Pick out each line below containing "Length".

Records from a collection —
↓
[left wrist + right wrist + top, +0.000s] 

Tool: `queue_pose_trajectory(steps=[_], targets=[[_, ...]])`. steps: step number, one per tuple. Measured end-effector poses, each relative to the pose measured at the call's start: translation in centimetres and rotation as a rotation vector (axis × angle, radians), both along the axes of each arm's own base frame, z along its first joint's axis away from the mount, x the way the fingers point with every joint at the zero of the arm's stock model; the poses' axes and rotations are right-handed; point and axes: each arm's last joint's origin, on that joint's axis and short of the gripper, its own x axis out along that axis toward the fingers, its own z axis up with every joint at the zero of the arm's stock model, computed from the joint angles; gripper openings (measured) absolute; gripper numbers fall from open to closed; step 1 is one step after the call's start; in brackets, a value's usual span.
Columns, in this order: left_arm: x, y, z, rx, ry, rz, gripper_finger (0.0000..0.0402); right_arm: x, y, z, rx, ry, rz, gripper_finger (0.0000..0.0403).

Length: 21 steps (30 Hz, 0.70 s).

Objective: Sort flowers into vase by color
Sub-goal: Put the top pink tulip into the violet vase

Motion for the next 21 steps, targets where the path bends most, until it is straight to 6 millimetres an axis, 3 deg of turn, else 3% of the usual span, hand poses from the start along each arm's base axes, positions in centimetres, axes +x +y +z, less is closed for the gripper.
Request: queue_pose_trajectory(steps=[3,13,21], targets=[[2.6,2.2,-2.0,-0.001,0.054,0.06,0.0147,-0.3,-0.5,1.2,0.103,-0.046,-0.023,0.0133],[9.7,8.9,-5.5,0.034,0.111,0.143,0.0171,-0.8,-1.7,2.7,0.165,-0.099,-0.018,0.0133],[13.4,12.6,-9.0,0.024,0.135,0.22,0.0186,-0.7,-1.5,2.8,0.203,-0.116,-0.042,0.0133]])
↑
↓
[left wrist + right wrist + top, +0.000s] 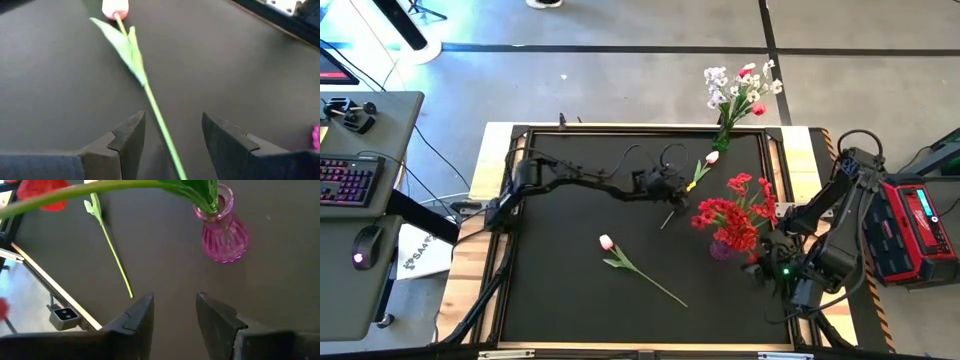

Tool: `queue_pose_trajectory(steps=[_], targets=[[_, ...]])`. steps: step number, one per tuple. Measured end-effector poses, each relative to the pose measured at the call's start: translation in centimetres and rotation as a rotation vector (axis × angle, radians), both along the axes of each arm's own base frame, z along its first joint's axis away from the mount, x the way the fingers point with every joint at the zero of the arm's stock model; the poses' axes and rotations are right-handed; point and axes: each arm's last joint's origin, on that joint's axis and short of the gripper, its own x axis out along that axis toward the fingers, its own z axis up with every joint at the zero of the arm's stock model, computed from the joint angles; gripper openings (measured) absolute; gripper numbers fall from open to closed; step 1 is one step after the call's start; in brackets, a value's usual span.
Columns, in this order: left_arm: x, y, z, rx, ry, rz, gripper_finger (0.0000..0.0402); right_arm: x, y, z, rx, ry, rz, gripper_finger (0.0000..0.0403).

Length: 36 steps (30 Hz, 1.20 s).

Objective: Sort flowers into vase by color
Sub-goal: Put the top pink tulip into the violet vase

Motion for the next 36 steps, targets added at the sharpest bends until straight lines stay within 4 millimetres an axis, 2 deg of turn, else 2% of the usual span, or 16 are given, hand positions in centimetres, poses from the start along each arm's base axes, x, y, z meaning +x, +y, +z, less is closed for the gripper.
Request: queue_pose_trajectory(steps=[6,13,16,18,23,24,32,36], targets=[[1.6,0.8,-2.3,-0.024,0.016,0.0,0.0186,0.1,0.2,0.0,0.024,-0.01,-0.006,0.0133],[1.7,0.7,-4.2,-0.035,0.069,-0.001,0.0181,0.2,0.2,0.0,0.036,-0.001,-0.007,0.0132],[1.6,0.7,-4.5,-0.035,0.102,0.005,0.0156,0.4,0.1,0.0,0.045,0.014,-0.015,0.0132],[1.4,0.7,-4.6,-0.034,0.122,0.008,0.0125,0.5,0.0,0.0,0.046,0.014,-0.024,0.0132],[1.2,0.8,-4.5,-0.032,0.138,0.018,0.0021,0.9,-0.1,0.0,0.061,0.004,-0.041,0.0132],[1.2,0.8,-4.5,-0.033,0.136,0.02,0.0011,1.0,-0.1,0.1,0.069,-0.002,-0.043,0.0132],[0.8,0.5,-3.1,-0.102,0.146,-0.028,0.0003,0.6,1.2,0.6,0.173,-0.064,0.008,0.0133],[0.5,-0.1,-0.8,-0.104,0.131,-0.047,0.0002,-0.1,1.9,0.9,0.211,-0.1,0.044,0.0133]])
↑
Expected output —
Length: 21 steps (30 Hz, 0.70 s).
Length: 36 steps (30 Hz, 1.20 s).

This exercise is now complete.